- **What is required**
Exactly the lines from the one holding "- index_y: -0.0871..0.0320" through the end of the material below must be printed, nothing more, and the pictures must be dropped.
######
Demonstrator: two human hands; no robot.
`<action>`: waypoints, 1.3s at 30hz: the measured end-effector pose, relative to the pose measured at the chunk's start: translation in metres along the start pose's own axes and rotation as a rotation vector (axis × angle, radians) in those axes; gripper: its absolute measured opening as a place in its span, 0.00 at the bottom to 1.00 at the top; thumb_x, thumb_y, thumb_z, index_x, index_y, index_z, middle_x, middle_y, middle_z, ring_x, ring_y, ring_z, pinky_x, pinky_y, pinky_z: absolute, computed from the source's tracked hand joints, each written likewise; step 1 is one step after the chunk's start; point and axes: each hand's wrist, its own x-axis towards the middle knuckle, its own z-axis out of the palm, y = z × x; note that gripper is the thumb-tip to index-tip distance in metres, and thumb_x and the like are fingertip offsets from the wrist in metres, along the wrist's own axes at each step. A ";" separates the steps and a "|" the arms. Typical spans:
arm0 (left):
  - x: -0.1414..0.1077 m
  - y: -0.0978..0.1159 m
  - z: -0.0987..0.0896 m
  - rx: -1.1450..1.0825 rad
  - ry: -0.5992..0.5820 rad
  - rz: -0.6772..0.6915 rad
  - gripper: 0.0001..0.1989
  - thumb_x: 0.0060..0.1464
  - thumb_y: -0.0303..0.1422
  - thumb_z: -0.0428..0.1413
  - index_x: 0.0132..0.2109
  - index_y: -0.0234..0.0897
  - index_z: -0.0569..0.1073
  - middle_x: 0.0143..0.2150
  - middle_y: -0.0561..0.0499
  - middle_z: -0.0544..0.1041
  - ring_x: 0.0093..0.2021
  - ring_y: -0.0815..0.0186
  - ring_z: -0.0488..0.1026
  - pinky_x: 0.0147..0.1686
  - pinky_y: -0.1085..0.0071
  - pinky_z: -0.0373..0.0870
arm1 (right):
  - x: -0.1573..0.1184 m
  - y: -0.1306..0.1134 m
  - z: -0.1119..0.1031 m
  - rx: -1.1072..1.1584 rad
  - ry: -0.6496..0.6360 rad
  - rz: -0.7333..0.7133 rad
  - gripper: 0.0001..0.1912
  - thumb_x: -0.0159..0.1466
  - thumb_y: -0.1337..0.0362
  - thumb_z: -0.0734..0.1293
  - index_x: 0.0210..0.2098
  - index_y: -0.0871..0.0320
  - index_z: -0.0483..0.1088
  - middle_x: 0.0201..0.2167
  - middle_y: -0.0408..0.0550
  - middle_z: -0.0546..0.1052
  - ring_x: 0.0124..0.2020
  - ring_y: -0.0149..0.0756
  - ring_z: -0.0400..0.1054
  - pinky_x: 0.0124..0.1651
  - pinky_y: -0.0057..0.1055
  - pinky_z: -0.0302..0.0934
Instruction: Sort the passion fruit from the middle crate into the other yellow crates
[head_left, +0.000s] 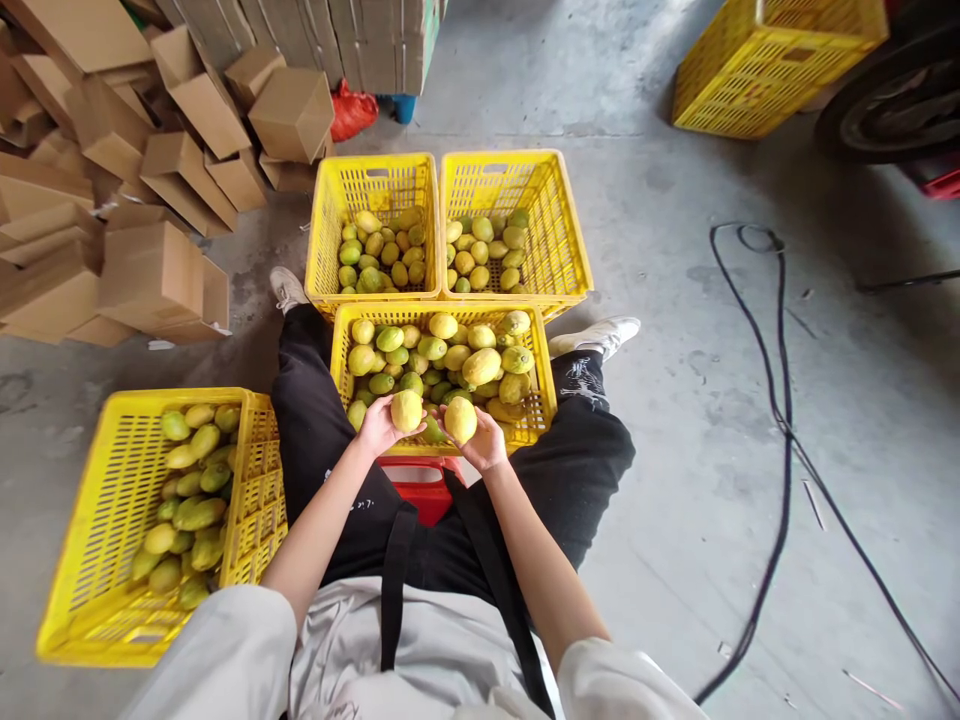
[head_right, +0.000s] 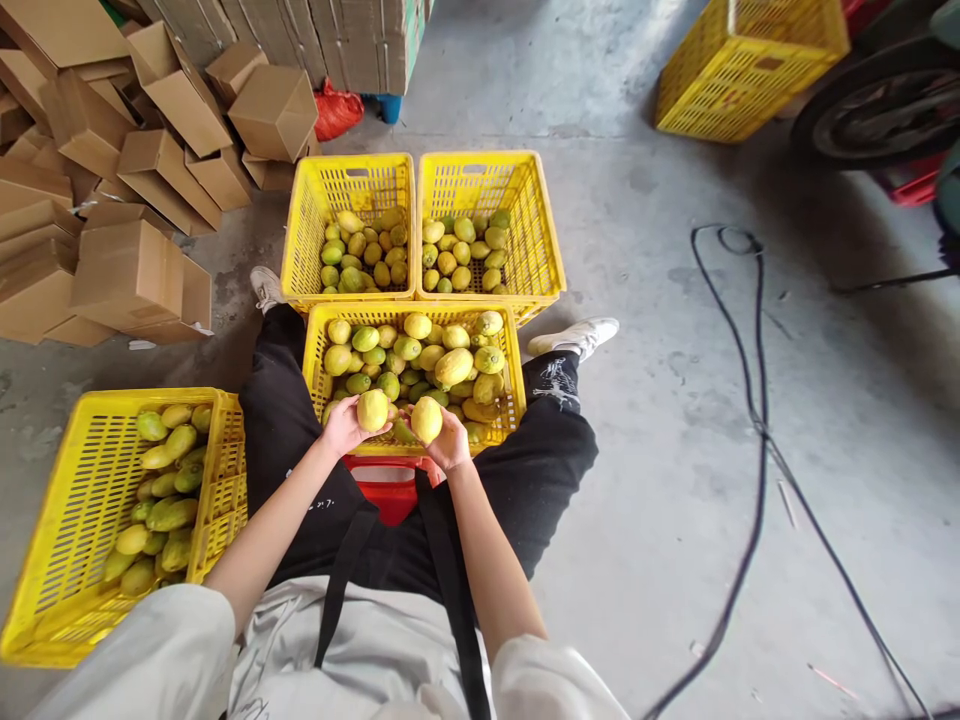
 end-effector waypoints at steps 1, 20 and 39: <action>0.001 -0.001 -0.001 0.013 -0.008 0.006 0.14 0.60 0.34 0.48 0.48 0.32 0.72 0.44 0.40 0.79 0.48 0.51 0.77 0.51 0.46 0.70 | 0.000 0.000 0.000 -0.006 0.001 -0.001 0.15 0.61 0.58 0.66 0.44 0.59 0.70 0.41 0.55 0.80 0.49 0.49 0.75 0.49 0.48 0.72; 0.001 0.000 0.001 0.006 0.053 -0.078 0.19 0.64 0.39 0.44 0.44 0.30 0.74 0.39 0.38 0.79 0.42 0.54 0.79 0.43 0.54 0.74 | 0.000 -0.002 0.000 0.025 0.059 -0.045 0.16 0.54 0.59 0.67 0.41 0.58 0.70 0.42 0.53 0.80 0.48 0.51 0.74 0.44 0.49 0.73; 0.004 -0.007 -0.001 0.089 0.022 0.002 0.14 0.60 0.39 0.53 0.39 0.31 0.74 0.36 0.43 0.78 0.36 0.63 0.77 0.40 0.65 0.76 | 0.001 0.001 -0.001 -0.049 0.046 -0.104 0.14 0.57 0.61 0.72 0.41 0.56 0.71 0.40 0.48 0.80 0.37 0.35 0.76 0.34 0.27 0.74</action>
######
- **Answer box**
  - index_y: -0.0871..0.0320
  - index_z: -0.0483..0.1088
  - middle_x: 0.0201..0.2167
  - middle_y: -0.0408..0.0550
  - middle_z: -0.0546..0.1052
  - ring_x: 0.0124..0.2020
  - ring_y: -0.0149..0.0756
  - ring_z: -0.0400..0.1054
  - pinky_x: 0.0124..0.1651
  - pinky_y: -0.0057..0.1055
  - pinky_z: -0.0302..0.0934
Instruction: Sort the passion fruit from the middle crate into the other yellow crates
[head_left, +0.000s] 
[head_right, +0.000s] 
 end-effector waypoints at steps 1, 20 and 39: <action>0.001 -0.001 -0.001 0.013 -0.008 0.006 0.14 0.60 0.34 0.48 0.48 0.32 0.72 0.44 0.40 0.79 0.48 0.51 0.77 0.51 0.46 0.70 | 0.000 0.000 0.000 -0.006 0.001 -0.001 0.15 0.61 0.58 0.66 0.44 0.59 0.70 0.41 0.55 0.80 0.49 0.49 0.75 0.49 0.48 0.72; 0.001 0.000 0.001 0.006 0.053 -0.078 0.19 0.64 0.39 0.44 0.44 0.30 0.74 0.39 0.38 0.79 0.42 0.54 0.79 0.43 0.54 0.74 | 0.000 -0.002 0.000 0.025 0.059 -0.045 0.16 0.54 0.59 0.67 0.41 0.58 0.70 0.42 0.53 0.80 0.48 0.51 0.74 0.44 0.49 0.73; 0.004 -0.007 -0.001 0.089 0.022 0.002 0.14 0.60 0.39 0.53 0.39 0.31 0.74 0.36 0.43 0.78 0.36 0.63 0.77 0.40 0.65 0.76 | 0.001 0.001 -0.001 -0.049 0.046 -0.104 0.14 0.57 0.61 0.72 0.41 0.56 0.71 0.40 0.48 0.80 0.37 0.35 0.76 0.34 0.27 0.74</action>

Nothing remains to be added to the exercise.